Ryan Detrick, Chief Market Strategist, Carson Group
“Our country hasn't seen high productivity in recent decades, but I think that's about to change.
“We have seen strong productivity numbers in the last two quarters, and with AI innovation and the familiarity of nearly 8 million employees at work over the past two years, we are poised to see significant productivity gains for years to come. I think there is potential for improvement.
“This is important because the Fed doesn't like wage increases, but if productivity is strong, wages can rise while inflation remains contained. Also, because inflation is no longer a big problem, the Fed will cut interest rates. We saw a similar scenario happen in the mid-'90s… Note that the mid-to-late '90s were a great time for our economy and for investors. .”
Linda Yue, Adjunct Professor of Economics, London Business School, Research Fellow in Economics, University of Oxford
“This chart is a key factor in interest rates this year, which, barring further shocks, appears to be a turning point in the business cycle. Central banks are concerned about inflation taking hold, the so-called second-order effect. .Overall inflation leads to inflationary increases in wages, costs, and expectations….
“This graph shows that wage growth is slowing, even though wages are still rising in the United States and major European countries. This is particularly important in this interest rate cycle because, despite the slowdown, the labor market is tight and unemployment is low.''Central banks therefore need to monitor the labor market to see if inflation is incorporated. We are monitoring developments. This graph…shows a slowdown in wages as price growth slows, strengthening the case for rate cuts in the US, UK and other countries from their current restrained stances. This year it's the euro zone. ”
Liz Everett Krisberg, Director, Bank of America Research Institute
“Throughout 2023, U.S. consumers showed resilience. Overall spending growth remained positive, albeit slowing from its peak, but spending among high-income households remained positive. Growth has lagged behind that of low- and middle-income households, which is explained by disparities in household wage growth. Bank of America internal data shows that wage growth for high-income households has lagged behind that of low- and middle-income households. This indicates that wage growth has lagged behind that of low- and middle-income households, and in fact, the wage growth rate of high-income households has turned negative (-0.1% year-on-year, 3-month moving average, [seasonally adjusted]) In December, the wage growth rate for low-income households improved to +2.5% year-on-year, suggesting that spending growth for high-income households will continue to lag. ”

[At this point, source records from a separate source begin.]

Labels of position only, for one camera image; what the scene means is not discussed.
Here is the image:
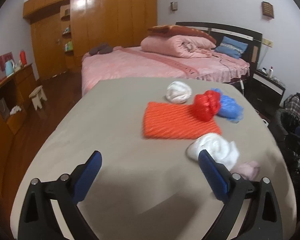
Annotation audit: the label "pink sock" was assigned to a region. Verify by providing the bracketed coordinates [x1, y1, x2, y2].
[231, 161, 260, 180]

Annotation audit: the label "white plastic bag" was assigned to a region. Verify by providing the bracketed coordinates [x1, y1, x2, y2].
[186, 133, 239, 171]

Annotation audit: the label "blue plastic bag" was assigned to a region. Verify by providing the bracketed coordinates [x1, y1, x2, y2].
[211, 88, 244, 123]

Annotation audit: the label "red plastic bag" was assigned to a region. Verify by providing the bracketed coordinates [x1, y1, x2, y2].
[192, 90, 221, 122]

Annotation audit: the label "white paper ball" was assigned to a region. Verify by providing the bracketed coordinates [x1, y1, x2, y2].
[165, 81, 192, 104]

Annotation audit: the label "black lined trash bin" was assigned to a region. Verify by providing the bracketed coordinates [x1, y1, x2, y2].
[275, 109, 300, 203]

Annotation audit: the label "black white nightstand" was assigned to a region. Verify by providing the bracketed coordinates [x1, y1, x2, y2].
[245, 70, 286, 119]

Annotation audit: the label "white lotion bottle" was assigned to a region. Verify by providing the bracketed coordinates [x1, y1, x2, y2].
[268, 66, 274, 78]

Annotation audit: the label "small white wooden stool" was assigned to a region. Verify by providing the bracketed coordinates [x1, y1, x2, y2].
[29, 85, 47, 110]

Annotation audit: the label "grey table cloth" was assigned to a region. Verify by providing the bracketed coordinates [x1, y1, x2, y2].
[9, 76, 298, 240]

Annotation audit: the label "dark bed headboard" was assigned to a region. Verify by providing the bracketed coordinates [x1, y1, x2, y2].
[175, 22, 262, 75]

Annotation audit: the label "blue pillow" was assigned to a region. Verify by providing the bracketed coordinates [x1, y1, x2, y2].
[215, 36, 248, 59]

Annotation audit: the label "wooden desk cabinet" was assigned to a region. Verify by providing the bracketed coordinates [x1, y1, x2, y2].
[0, 64, 37, 158]

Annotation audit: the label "light blue kettle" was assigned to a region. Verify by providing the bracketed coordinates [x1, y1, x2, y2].
[5, 60, 15, 77]

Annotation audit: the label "red framed picture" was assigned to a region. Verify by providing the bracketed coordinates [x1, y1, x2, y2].
[0, 52, 14, 83]

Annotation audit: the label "folded pink quilt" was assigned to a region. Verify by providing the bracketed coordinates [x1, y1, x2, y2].
[141, 35, 216, 59]

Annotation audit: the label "red thermos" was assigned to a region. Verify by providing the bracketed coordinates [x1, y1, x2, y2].
[19, 50, 27, 66]

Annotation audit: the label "bed with pink sheet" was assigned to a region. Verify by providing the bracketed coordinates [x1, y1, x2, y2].
[81, 43, 251, 97]

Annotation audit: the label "dark slippers on bed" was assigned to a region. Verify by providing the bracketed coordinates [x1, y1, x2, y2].
[89, 43, 113, 56]

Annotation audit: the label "wooden wardrobe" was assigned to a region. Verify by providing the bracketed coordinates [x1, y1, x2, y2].
[23, 0, 157, 80]

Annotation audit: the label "red brown folded blanket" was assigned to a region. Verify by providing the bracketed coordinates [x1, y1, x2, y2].
[148, 25, 217, 44]

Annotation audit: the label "wall power outlet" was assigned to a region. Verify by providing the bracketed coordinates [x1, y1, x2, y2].
[262, 38, 273, 48]

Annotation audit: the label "wall switch panel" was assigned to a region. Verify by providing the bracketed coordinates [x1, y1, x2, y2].
[170, 2, 178, 12]

Liv Wang, Lead Data Scientist, ADP Research Institute
“Salary growth has slowed for more than a year, according to ADP Pay Insights. ADP Pay Insights uses payroll transaction data to provide insights into wages and salaries from nearly 10 million matched employees over a 12-month period.・YoY wage change for workers who have worked for the same employer for 12 months or more fell to 5.4% in December 2023, the smallest since September 2021. The median annual wage change for those in the workforce fell to 8%, the lowest since June 2021.
“Wage growth has gradually declined from unsustainably high levels. We have surpassed the post-pandemic phase where wage increases for job-hoppers and leisure and hospitality workers reached double digits. The wage premium for job-hopping has narrowed. ing.”